Showing 4 changed files with 92 additions and 21 deletions.
diff --git a/aidiva/helper_modules/create_result_vcf.py b/aidiva/helper_modules/create_result_vcf.py
@@ -6,11 +6,11 @@
 def write_header(out_file, single):
     out_file.write("##fileformat=VCFv4.1\n")
     if not single:
-        out_file.write("##INFO=<ID=AIDIVA,Number=4,Type=String,Description=\"AIdiva scores: AIdiva-score,AIdiva-final-score,AIdiva-hpo-relatedness,AIdiva-hpo-relatedness-interacting,AIdiva-filter. (AIdiva-score is the pathogenicity prediction from the random forest; AIdiva-final-score is the predction finalized with the given HPO terms; AIdiva-hpo-relatedness indicates how strong the currrent variant is associated with the given HPO terms; AIdiva-filter 0 or 1 wether all internal filters were passed or not)\">\n")
+        out_file.write("##INFO=<ID=AIDIVA,Number=5,Type=String,Description=\"AIdiva scores: AIdiva-score,AIdiva-final-score,AIdiva-hpo-relatedness,AIdiva-hpo-relatedness-interacting,AIdiva-filter. (AIdiva-score is the pathogenicity prediction from the random forest; AIdiva-final-score is the predction finalized with the given HPO terms; AIdiva-hpo-relatedness indicates how strong the currrent variant is associated with the given HPO terms; AIdiva-filter 0 or 1 wether all internal filters were passed or not)\">\n")
         out_file.write("##INFO=<ID=AIDIVA_INHERITANCE,Number=4,Type=String,Description=\"AIdiva inheritance flags: dominant,denovo,recessive,xlinked,compound. (Each value can be 0 or 1)\">\n")
         out_file.write("##INFO=<ID=AIDIVA_INHERITANCE_COMMENT,Number=1,Type=String,Description=\"AIdiva inheritance flags (dominant,denovo,recessive,xlinked,compound) in written form\">\n")
     else:
-        out_file.write("##INFO=<ID=AIDIVA,Number=4,Type=String,Description=\"AIdiva scores: AIdiva-score,AIdiva-final-score,AIdiva-hpo-relatedness,AIdiva-hpo-relatedness-interacting,AIdiva-filter. (AIdiva-score is the pathogenicity prediction from the random forest; AIdiva-final-score is the predction finalized with the given HPO terms; AIdiva-hpo-relatedness indicates how strong the currrent variant is associated with the given HPO terms; AIdiva-filter 0 or 1 wether all internal filters were passed or not)\">\n")

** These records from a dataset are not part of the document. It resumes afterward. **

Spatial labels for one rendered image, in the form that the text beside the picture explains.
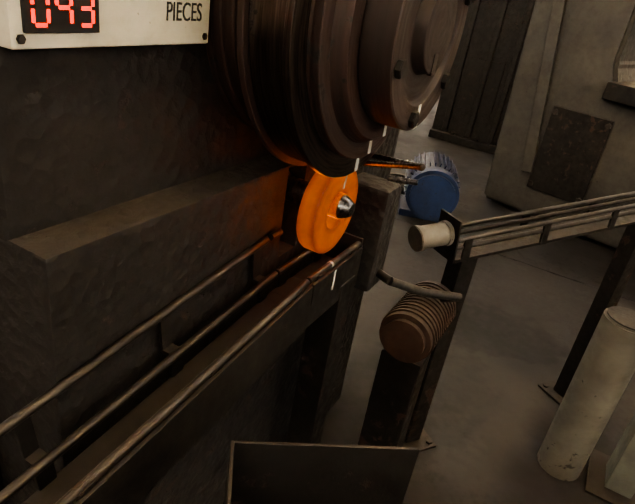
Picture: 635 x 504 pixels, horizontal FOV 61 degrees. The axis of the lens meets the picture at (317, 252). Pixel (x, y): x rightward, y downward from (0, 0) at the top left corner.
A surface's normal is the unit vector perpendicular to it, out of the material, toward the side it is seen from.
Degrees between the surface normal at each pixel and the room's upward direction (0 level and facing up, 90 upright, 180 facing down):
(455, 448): 0
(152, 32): 90
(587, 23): 90
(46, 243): 0
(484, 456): 0
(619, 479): 90
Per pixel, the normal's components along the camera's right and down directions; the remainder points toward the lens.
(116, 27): 0.86, 0.34
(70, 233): 0.15, -0.88
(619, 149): -0.68, 0.24
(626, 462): -0.49, 0.33
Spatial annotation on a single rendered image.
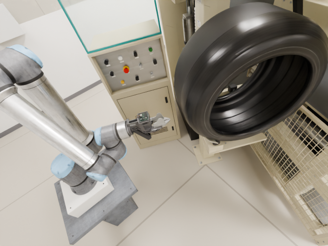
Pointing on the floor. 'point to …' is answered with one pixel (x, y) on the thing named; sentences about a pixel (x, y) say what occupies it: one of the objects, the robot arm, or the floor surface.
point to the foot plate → (205, 158)
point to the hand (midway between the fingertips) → (168, 120)
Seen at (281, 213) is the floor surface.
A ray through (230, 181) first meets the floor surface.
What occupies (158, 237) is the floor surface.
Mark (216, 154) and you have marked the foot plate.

+        out_file.write("##INFO=<ID=AIDIVA,Number=5,Type=String,Description=\"AIdiva scores: AIdiva-score,AIdiva-final-score,AIdiva-hpo-relatedness,AIdiva-hpo-relatedness-interacting,AIdiva-filter. (AIdiva-score is the pathogenicity prediction from the random forest; AIdiva-final-score is the predction finalized with the given HPO terms; AIdiva-hpo-relatedness indicates how strong the currrent variant is associated with the given HPO terms; AIdiva-filter 0 or 1 wether all internal filters were passed or not)\">\n")

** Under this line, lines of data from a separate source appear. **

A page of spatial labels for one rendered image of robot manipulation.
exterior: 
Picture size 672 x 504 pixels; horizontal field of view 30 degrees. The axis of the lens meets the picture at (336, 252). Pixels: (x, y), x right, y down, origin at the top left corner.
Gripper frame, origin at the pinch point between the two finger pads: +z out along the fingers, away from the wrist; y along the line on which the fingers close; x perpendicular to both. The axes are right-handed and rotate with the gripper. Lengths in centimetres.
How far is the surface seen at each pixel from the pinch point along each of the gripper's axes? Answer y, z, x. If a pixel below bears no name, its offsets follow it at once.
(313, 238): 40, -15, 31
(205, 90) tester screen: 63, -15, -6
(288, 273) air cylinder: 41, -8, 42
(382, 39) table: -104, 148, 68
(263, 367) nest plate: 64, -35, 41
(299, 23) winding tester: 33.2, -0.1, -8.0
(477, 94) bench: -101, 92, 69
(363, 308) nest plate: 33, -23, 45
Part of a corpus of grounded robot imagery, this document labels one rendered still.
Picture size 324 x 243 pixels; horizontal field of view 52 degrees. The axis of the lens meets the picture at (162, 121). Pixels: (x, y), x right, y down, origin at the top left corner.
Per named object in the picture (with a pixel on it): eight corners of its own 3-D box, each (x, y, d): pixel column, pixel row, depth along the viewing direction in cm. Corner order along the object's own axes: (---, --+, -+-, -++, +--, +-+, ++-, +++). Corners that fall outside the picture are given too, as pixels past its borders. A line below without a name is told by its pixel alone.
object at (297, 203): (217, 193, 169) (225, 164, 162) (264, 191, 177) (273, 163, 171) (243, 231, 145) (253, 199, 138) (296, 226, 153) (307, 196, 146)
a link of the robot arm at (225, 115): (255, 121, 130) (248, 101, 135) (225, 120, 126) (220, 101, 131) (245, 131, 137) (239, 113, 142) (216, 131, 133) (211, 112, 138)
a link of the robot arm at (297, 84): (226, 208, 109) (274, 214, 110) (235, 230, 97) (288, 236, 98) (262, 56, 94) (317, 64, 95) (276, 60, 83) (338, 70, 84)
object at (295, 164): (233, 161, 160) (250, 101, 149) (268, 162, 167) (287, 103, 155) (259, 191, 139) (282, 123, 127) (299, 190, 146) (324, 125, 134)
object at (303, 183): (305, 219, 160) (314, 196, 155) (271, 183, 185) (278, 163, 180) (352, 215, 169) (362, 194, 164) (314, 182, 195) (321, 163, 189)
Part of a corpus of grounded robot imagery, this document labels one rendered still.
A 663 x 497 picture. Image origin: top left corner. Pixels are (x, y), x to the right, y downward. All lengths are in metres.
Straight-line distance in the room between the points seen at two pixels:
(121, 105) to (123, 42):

         out_file.write("##INFO=<ID=AIDIVA_INHERITANCE,Number=2,Type=String,Description=\"AIdiva inheritance flags: recessive,compound. (Each value can be 0 or 1)\">\n")
         out_file.write("##INFO=<ID=AIDIVA_INHERITANCE_COMMENT,Number=1,Type=String,Description=\"AIdiva inheritance flags (recessive,compound) in written form\">\n")
 
@@ -43,35 +43,104 @@ def write_header(out_file, single):
 def write_result_vcf(input_data, vcf_file, single):
     input_data = input_data.sort_values(["CHROM", "POS"], ascending=[True, True])

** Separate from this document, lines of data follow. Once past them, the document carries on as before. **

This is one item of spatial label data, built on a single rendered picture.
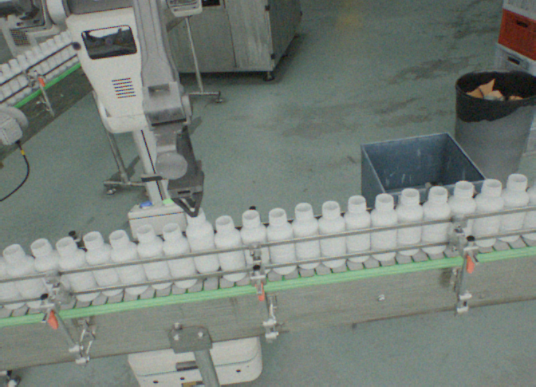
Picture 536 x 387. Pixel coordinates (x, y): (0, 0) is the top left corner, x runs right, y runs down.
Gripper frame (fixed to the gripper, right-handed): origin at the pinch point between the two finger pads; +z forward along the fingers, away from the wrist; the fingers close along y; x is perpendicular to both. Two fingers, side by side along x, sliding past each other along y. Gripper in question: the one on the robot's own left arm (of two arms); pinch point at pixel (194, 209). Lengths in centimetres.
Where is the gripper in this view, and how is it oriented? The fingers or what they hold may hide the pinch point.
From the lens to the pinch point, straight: 101.5
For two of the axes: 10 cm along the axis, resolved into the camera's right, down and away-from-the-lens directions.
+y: -0.7, -5.6, 8.2
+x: -9.9, 1.4, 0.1
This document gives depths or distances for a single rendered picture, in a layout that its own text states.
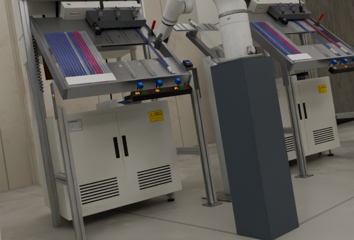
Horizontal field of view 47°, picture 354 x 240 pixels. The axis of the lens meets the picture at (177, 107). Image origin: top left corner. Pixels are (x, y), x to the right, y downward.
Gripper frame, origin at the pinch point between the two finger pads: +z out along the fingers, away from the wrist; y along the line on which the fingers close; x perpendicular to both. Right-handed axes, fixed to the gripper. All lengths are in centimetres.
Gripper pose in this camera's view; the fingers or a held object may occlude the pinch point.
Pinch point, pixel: (160, 44)
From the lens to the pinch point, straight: 228.9
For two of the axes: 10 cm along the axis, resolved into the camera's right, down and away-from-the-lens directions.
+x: 8.3, 5.3, -1.7
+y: -4.7, 5.1, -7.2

     input_data = input_data.reset_index(drop=True)
+    colnames = input_data.columns
 
     with open(vcf_file, "w") as out:
         write_header(out, single)
 
         for row in input_data.itertuples():
-            if str(row.AIDIVA_SCORE) == "nan":
-                aidiva_score = ""
+            if ("AIDIVA_SCORE" in colnames):
+                if (str(row.AIDIVA_SCORE) == "nan"):
+                    aidiva_score = "."
+                else:
+                    aidiva_score = str(row.AIDIVA_SCORE)
             else:
-                aidiva_score = str(row.AIDIVA_SCORE)
+                aidiva_score = "."
 
-            if str(row.FINAL_AIDIVA_SCORE) == "nan":
-                final_aidiva_score = ""
+            if ("FINAL_AIDIVA_SCORE" in colnames):
+                if (str(row.FINAL_AIDIVA_SCORE) == "nan"):
+                    final_aidiva_score = "."
+                else:
+                    final_aidiva_score = str(row.FINAL_AIDIVA_SCORE)
             else:
-                final_aidiva_score = str(row.FINAL_AIDIVA_SCORE)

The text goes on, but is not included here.